I was never really a picky eater as a kid. I just was not adventurous. (Which I maintain is a different thing). I stuck to the things I knew, and was pretty happy. So when we went to this particular restaurant, I tried to figure out which mysterious basket held something that was sort of close to my comfort zone. I didn't expect to find anything in the Sweet and Sour food group, but I figured I could find something at least vaguely familiar.
I pointed at one of the baskets and asked the cart-pusher, "What's in this one?" She said something back to me in Chinese. Which may or may not have included the ingredients in that particular dish. I smiled and tried again. "What's in this basket?" She responded in Chinese again. Except louder, and more slowly. I shook my head shyly and waited for the next cart.
Unfortunately, that didn't prove to be enough time to improve my Mandarin much. The lady helpfully tipped back the lids of the baskets so I could see the choices, though. Which all looked like a sweaty wonton wrapper, squished around small chopped bits of various somethings. One basket contained something that looked an awful lot like boiled chickens feet. (Turns out, they were boiled chickens feet). This had definitely not been on the menu of the Jade Wok of Conyers, GA.

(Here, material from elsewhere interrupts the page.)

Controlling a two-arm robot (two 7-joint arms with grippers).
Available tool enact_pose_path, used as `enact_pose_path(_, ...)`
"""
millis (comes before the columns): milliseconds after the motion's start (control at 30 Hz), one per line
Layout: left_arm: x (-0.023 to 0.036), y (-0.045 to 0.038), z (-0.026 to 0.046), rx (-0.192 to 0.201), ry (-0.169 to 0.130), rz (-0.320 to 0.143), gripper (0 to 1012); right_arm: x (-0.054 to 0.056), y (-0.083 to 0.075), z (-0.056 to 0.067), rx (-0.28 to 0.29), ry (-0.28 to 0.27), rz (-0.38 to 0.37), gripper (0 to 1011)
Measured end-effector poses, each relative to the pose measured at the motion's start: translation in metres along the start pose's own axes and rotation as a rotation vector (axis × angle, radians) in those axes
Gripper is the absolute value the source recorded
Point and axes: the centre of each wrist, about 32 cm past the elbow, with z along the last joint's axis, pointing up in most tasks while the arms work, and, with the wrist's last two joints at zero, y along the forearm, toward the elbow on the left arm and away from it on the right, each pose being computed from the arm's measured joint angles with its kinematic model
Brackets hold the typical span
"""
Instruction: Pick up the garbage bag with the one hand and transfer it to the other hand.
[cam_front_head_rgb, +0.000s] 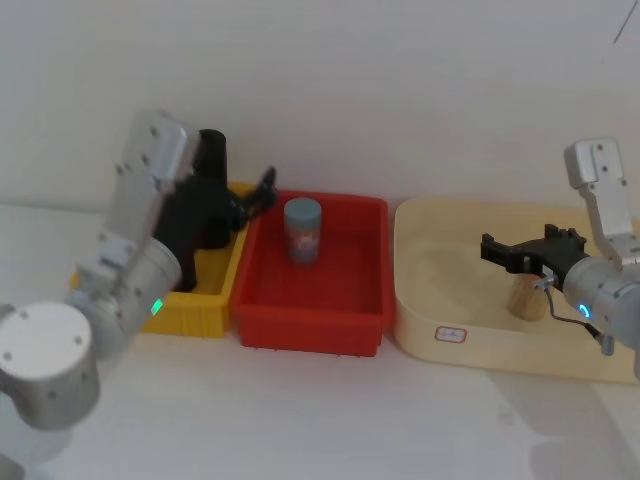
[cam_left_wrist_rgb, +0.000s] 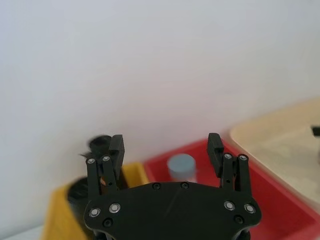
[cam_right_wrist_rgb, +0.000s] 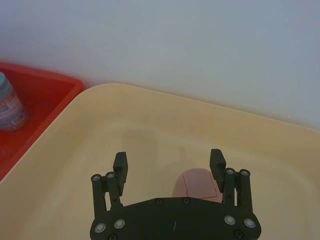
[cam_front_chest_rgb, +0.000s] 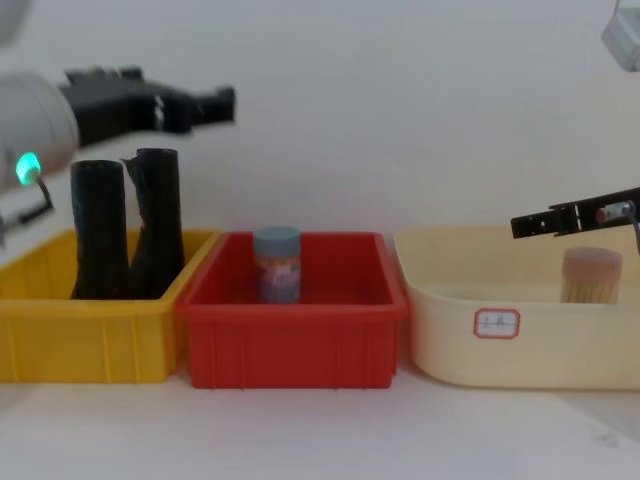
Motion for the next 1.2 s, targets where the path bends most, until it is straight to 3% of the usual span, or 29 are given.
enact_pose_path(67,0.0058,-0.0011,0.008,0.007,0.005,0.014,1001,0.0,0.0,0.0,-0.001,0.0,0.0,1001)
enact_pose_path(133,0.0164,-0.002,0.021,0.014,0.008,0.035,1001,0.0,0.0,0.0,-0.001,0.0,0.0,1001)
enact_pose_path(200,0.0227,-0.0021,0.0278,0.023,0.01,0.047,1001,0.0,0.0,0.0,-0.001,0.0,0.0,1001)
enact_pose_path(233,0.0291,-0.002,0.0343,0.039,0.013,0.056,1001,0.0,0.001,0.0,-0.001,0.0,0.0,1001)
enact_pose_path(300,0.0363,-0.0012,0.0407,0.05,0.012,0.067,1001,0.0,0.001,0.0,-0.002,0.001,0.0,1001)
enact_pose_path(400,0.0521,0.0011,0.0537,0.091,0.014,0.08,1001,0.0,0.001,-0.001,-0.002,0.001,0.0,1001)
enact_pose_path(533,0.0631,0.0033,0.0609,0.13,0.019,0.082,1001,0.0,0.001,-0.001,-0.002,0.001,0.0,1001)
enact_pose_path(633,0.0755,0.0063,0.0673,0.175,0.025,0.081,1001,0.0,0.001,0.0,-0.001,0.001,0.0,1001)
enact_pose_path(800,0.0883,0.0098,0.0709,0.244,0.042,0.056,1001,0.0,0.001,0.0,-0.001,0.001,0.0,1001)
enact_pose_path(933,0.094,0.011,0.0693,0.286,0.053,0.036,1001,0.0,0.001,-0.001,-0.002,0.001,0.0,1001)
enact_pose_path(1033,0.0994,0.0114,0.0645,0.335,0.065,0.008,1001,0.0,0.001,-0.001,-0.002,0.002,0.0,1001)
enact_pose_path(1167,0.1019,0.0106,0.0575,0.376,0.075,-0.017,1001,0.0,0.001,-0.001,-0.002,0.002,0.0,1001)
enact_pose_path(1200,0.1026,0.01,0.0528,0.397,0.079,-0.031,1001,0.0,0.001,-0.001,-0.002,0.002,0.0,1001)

The pretty girl that had brought me smiled encouragingly between bites of ... whatever... she was eating, and offered me one out of one of the baskets she had chosen. I was hesitant, but I was also pretty desperate to not look like I was hesitant, and somewhat nervous that my earlier Uncle Ben's comment had not improved my chances of seeing this girl naked again. (Note to my children: only after we got married. By a priest. In a church. With our familys' blessing). So I took one.
It was delicious. I had no idea what was in it. Neither did she.
Suddenly, I figured out that was kind of the fun, and I started pointing at things, and baskets were dumped on our table. Sometimes, the cart lady would cut up the longer sweaty wantons. Sometimes, she would pour an equally mysterious sauce on my plate that I guessed was supposed to make the dish taste better. It worked. Sure, every once in a while, I would find one that I didn't care for, and I'd try and remember its particular shape so I didn't order it again (anything with taro root). (also. the chickens feet). But I still look back on that lunch as the moment that would've let me eat the two cups of live catepillar gumbo for a million bucks or whatever reality show I might end up on.
Fortunately, the Critter has never had an issue - she started out as an adventurous eater, and while she's got a couple of things that aren't really her bag (e.g. beans. Of all the things in the world), she'll try pretty much anything at least once.
The Boy, on the other hand, is pretty much just like I was. He'll eat anything, if it's covered in a decent amount of ketchup. But his instinct is to stick to what he knows. Chicken. Bread. Maybe some green beans. Anything that comes from a cereal box, with or without milk. And peanut butter. Probably not all together at once.
But one day, Boy. You're going to meet a girl who's going to take you to a Chinese restaurant. And you're going to have a choice.
I recommend anything but the chicken's feet.